Work required: With both ends included, repeat exactly the lines of the entries below from the one containing "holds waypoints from" down to the one containing "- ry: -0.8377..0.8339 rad", and no others.

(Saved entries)
========
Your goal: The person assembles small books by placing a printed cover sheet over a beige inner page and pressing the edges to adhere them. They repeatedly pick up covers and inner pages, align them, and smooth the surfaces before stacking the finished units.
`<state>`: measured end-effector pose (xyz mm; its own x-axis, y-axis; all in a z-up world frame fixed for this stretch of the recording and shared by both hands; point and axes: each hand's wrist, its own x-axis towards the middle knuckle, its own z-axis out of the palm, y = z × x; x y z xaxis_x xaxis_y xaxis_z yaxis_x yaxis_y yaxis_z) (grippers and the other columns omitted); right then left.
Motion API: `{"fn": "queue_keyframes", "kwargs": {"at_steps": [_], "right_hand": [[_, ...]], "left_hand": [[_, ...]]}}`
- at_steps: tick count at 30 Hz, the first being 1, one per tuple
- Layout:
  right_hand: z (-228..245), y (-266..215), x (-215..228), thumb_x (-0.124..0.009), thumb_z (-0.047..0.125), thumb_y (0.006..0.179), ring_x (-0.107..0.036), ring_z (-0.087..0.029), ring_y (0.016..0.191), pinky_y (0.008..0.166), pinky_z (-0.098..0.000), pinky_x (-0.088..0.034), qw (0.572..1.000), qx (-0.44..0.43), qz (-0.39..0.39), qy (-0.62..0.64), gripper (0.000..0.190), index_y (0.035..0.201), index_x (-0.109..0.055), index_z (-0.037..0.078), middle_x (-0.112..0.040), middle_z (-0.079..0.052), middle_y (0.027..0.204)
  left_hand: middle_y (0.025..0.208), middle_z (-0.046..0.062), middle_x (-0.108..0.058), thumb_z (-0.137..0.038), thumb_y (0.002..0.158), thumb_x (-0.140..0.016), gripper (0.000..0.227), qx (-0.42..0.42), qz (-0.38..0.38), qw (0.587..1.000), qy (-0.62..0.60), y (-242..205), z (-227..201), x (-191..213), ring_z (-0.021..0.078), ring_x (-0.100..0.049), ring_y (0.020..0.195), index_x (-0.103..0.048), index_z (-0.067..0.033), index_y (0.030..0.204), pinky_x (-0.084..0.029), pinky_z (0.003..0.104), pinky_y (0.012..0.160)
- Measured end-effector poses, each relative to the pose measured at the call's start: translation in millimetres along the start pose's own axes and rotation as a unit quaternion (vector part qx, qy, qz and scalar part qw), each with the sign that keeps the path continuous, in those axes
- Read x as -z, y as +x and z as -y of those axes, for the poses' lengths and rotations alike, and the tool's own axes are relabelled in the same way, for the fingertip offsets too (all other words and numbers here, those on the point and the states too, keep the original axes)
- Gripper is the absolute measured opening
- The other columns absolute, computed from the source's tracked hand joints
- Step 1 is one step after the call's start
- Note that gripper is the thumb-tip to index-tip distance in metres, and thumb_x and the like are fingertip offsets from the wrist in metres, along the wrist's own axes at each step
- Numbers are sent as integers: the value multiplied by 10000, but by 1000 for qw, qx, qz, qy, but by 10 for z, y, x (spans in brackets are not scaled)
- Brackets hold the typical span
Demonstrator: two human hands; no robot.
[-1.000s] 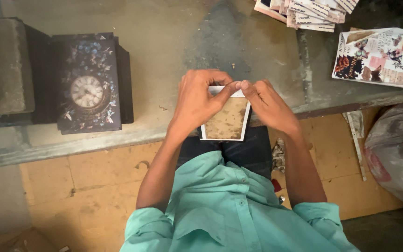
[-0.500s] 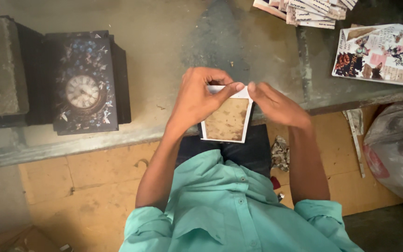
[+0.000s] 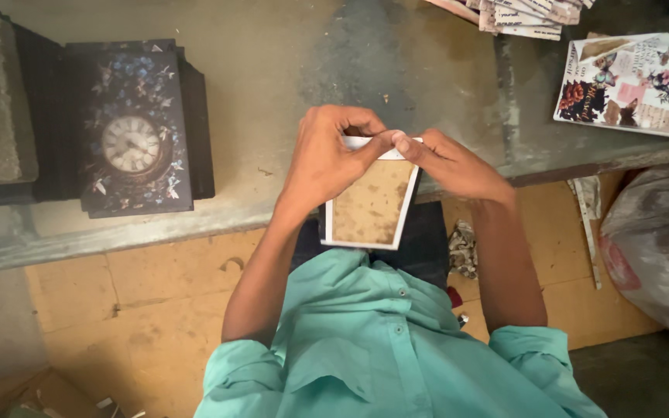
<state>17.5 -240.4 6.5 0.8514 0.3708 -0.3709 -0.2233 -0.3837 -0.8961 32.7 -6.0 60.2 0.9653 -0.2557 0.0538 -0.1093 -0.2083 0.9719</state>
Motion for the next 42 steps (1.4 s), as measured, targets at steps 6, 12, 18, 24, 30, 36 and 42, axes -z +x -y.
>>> {"fn": "queue_keyframes", "kwargs": {"at_steps": [6, 12, 18, 24, 30, 36, 42], "right_hand": [[4, 9, -49, -495, 540, 1040, -507, -66, 862, 722, -259, -469, 996, -59, -32, -51, 580, 968, -643, -16, -574, -3, 875], [-148, 66, -69, -483, 558, 1064, -506, -62, 940, 839, -233, -460, 995, -45, -84, 35, 587, 1028, -645, -5, -602, -7, 970], [-33, 70, -86, -436, 543, 1092, -381, -85, 739, 622, -313, -389, 998, -23, -51, -27, 630, 766, -520, 10, -413, 30, 733], [1, 10, -118, -428, 547, 1090, -322, -66, 657, 513, -320, -318, 999, -8, -46, -11, 663, 685, -437, 22, -338, 67, 671], [-11, 51, -114, -402, 551, 1090, -326, -62, 616, 502, -309, -317, 1000, 4, -16, 8, 680, 663, -479, 27, -357, 68, 623], [-36, 73, -135, -407, 527, 1101, -360, -65, 636, 534, -305, -348, 999, -4, -11, 31, 667, 721, -560, 1, -422, 51, 648], [-116, 188, -259, -488, 438, 1124, -530, -38, 799, 710, -238, -468, 985, 40, -58, 156, 533, 940, -677, -26, -650, 19, 858]], "left_hand": [[988, 76, -742, -243, 887, -772, 458, 36, -55, 984, -166, -109, 281, 0, 94, -610, 762, -672, -19, 1275, -523, 274, 681], [1119, 66, -717, -458, 1091, -459, 528, 107, -78, 976, -175, -567, 702, 151, 103, -646, 1015, -674, 1, 1240, -502, 276, 870], [882, 99, -719, -404, 1147, -348, 587, 82, -104, 984, -123, -604, 679, -22, 138, -631, 855, -711, 54, 1093, -522, 304, 801], [904, 116, -738, -301, 1128, -388, 513, 26, -108, 990, -92, -468, 456, -5, 143, -681, 821, -715, 65, 978, -533, 305, 771], [982, 101, -748, -233, 1091, -559, 396, 52, -64, 974, -211, -423, 572, -1, 128, -642, 889, -727, 91, 936, -515, 291, 795], [1016, 88, -748, -150, 995, -709, 246, 98, -59, 966, -233, -427, 614, 0, 87, -608, 894, -749, 88, 950, -483, 250, 772], [1075, 38, -741, -122, 954, -720, 238, 107, -1, 952, -288, -425, 675, 159, 73, -643, 942, -737, 47, 1120, -515, 237, 832]]}}
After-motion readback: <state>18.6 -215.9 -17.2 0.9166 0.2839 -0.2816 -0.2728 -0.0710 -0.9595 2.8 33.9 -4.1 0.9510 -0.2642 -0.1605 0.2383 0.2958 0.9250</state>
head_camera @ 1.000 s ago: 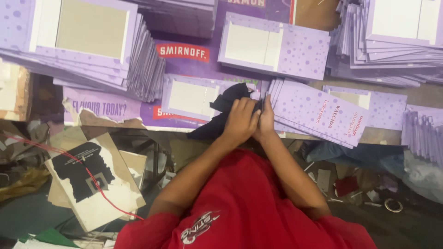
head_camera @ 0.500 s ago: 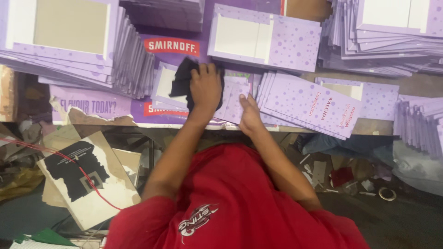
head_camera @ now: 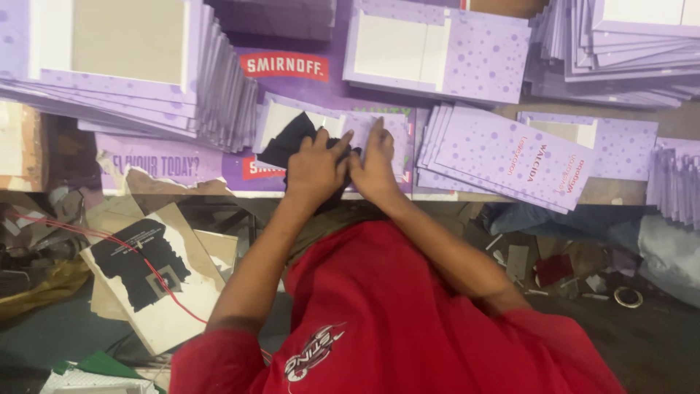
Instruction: The person repeatedly folds purple paper sheets with printed branding and places them into stacks on a cluttered workbench. The person uses a dark cloth to wipe the surface of the sheets before folding them.
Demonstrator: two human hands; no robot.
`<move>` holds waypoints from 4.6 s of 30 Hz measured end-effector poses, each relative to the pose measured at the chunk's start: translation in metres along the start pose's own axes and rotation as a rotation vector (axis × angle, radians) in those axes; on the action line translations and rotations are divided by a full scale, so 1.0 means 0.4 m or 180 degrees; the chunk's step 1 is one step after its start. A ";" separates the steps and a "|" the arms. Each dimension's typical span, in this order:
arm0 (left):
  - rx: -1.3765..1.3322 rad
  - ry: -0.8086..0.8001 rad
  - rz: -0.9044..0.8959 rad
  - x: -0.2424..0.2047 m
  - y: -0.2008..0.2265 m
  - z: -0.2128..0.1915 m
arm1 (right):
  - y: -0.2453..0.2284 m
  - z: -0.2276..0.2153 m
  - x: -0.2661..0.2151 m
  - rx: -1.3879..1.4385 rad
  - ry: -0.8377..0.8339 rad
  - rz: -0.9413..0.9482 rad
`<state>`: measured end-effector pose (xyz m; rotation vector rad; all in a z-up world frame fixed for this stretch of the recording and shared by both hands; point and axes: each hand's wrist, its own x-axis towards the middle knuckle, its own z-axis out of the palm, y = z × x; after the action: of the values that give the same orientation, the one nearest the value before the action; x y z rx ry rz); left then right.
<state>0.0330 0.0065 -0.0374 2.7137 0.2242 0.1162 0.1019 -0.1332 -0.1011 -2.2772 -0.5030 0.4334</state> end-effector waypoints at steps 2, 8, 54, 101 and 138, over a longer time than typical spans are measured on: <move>0.0033 -0.0189 -0.0098 0.002 0.005 -0.015 | -0.010 -0.022 -0.016 0.0283 0.0429 -0.0272; -0.0443 -0.0605 -0.0057 0.027 -0.045 -0.023 | -0.055 -0.098 -0.036 0.2057 0.0095 0.0063; 0.1130 0.0576 -0.0898 -0.054 -0.095 -0.058 | -0.050 -0.210 -0.042 0.0476 0.0567 0.0355; 0.0534 0.0514 -0.0422 -0.044 -0.152 -0.024 | -0.003 -0.074 0.174 -0.0291 0.0637 0.0487; 0.0547 0.0602 -0.0502 -0.052 -0.149 -0.005 | -0.044 -0.019 0.142 -0.0788 0.0819 -0.0050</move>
<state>0.0040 0.0574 -0.0610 2.8422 0.5246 0.3218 0.1505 -0.0993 -0.0918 -2.5177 -0.4627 0.0685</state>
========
Finished task:
`<move>` holds waypoints from 4.6 s of 30 Hz measured end-effector poses, each relative to the pose measured at the chunk's start: translation in metres along the start pose's own axes and rotation as a rotation vector (axis × angle, radians) in those axes; on the action line translations and rotations are divided by a full scale, so 1.0 means 0.4 m or 180 degrees; the chunk's step 1 is one step after its start. A ";" separates the steps and a "|" the arms. Each dimension's typical span, in this order:
arm0 (left):
  - rx: -1.3765..1.3322 rad
  - ry: -0.8086..0.8001 rad
  - rz: -0.9044..0.8959 rad
  - x: -0.2424..0.2047 m
  - y: -0.2008..0.2265 m
  - z: -0.2128..0.1915 m
arm1 (right):
  - y: -0.2453..0.2284 m
  - z: -0.2276..0.2153 m
  - x: -0.2661..0.2151 m
  - rx: -1.3879..1.4385 rad
  - ry: -0.8377..0.8339 rad

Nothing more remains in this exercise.